Years ago, before the public library in this town was cunningly pruned and restocked to reflect the scientifically-determined reading taste of the residents, it contained some quirky books that made a rainy-day visit into an exciting adventure. In the foreign languages section I found a novel
by Pierre Boulle. I was astonished to discover he had also written the story on which the famous English film The Bridge over the River Kwai was based. My astonishment was partly based on a concept that the French inhabited a completely different cultural space, one which contained no Anglo-Saxons. I should have remembered Jules Verne. Like him, Boulle is drawn to science fiction, of a psychological as well as technological kind.
If you have seen River Kwai, you’ll remember that Colonel Nicholson, played by Alec Guinness, spends time in a tiny solitary-confinement shed with the Burma sun beating down on the corrugated iron roof turning it into an oven. This confinement energizes Colonel and prisoners alike, and leads to the construction of the great bridge, as well as its destruction on the day it’s finished.
The book of Boulle’s that I read in the library had a similar theme though I didn’t spot it at the time. In a forest somewhere in France, some civil works are being undertaken: the building of what looks like a prison, and also of some high-voltage power lines—the sort that would take the
current directly from a power-station for distribution later at lower voltages. It’s all very mysterious. Eventually we discover the extraordinary secret. Two large buildings like prison blocks are built close and parallel to one another, with the most elaborate barbed-wire fences separating them. It’s a mental institution for incarcerating teenage boys and girls. They are kept in segregated blocks and the sexual frustration generated across the fences is so strong that it generates a powerful electric current, exploited by the owners of the institution to sell at market prices on the public grid. Pierre Boulle’s L’énergie Du Désespoir is no longer amongst the County Library stocks.
PS Pierre Boulle also wrote Planet of the Apes.
- welcome to the world of spontaneous blogging. it has the same sexual energy which lights a million minds
- all energy is sexual energy.
the city is lust.
passion.
desire.
the desert is without.
though we must go to the desert to transcend.
- Vincent said…
- Alistair, you find that? the city as lust, passion, desire? I can only go to the city wrapped in a bubble. I have little desire to see or be seen there. There isn’t a lot of desert where I live, only a living wilderness, full of luxuriant growth. I don’t go there to transcend anything, but to connect with nature and discover my place within it; where there is no excess of lust. But you are a city-lover, I think, who feels at home in the coffee-houses and bars and streets, and perhaps the places of art and culture?

- Vincent said…
- Ghetu, the world of spontaneous blogging gives out sparks, it is true! And those millions of minds are ready to catch fire
- dr. alistair said…
- the city pulses with energy. as I drive in along the highway it virtually seethes as I approach.

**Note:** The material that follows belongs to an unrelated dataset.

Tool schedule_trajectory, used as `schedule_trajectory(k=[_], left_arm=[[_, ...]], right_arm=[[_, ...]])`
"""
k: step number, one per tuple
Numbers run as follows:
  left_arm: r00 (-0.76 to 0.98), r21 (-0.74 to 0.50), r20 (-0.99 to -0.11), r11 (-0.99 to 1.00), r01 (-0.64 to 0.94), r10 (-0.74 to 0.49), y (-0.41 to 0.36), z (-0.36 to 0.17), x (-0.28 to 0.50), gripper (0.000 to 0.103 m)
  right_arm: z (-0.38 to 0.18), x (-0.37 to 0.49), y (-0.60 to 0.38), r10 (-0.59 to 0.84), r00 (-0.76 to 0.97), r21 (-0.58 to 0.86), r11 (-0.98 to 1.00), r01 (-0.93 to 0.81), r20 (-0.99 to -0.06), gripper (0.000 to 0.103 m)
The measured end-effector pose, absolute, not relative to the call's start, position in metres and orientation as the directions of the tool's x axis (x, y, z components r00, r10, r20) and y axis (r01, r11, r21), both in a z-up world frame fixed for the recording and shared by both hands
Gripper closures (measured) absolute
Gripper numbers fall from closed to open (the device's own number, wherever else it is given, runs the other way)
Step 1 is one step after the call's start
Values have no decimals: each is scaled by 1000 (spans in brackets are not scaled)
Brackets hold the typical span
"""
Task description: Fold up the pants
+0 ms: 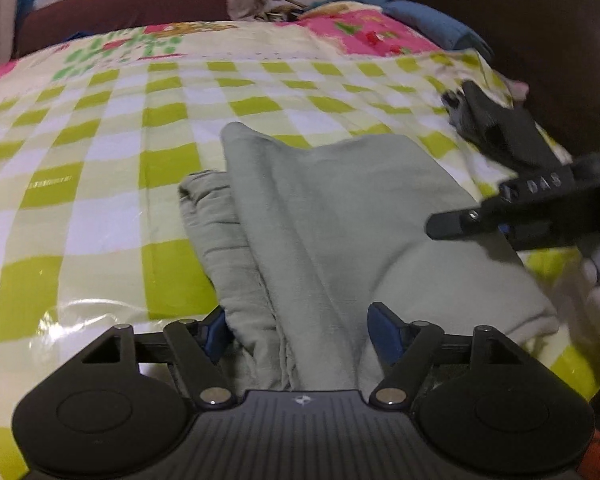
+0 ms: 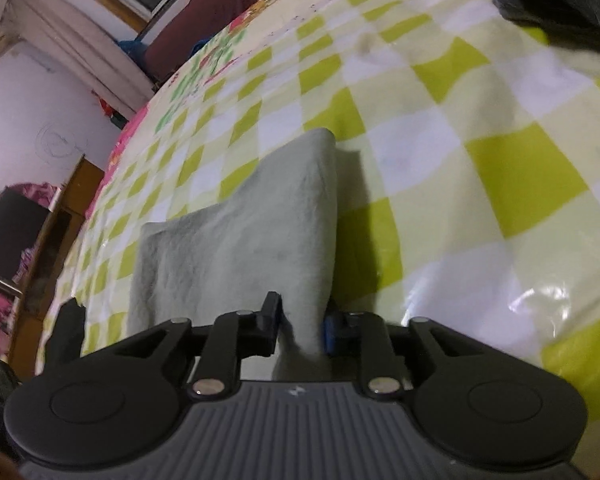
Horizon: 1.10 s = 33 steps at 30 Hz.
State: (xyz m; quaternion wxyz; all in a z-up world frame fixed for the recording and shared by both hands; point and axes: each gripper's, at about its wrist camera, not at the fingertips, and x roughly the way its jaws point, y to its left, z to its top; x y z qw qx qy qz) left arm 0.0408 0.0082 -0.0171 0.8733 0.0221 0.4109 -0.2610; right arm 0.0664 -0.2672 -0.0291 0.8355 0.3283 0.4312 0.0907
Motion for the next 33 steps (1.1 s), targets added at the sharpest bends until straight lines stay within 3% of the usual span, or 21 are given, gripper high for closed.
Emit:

it is not that I’m a fan so much as that notice the energy more in the city with its urban density, whereas the desert, or your forests and woods allow an expansiveness unavailable in the concrete and steel and glass.
mind you though, I’ve had some serious transcendent experiences 40 floors up……
- Vincent said…
I think it’s essential to human happiness to reconcile ourselves to our environment, by adaptation or emigration. At my age I’m staying and making the best of it.
You have the youth and energy to do either, but I think it suits you to be where you are.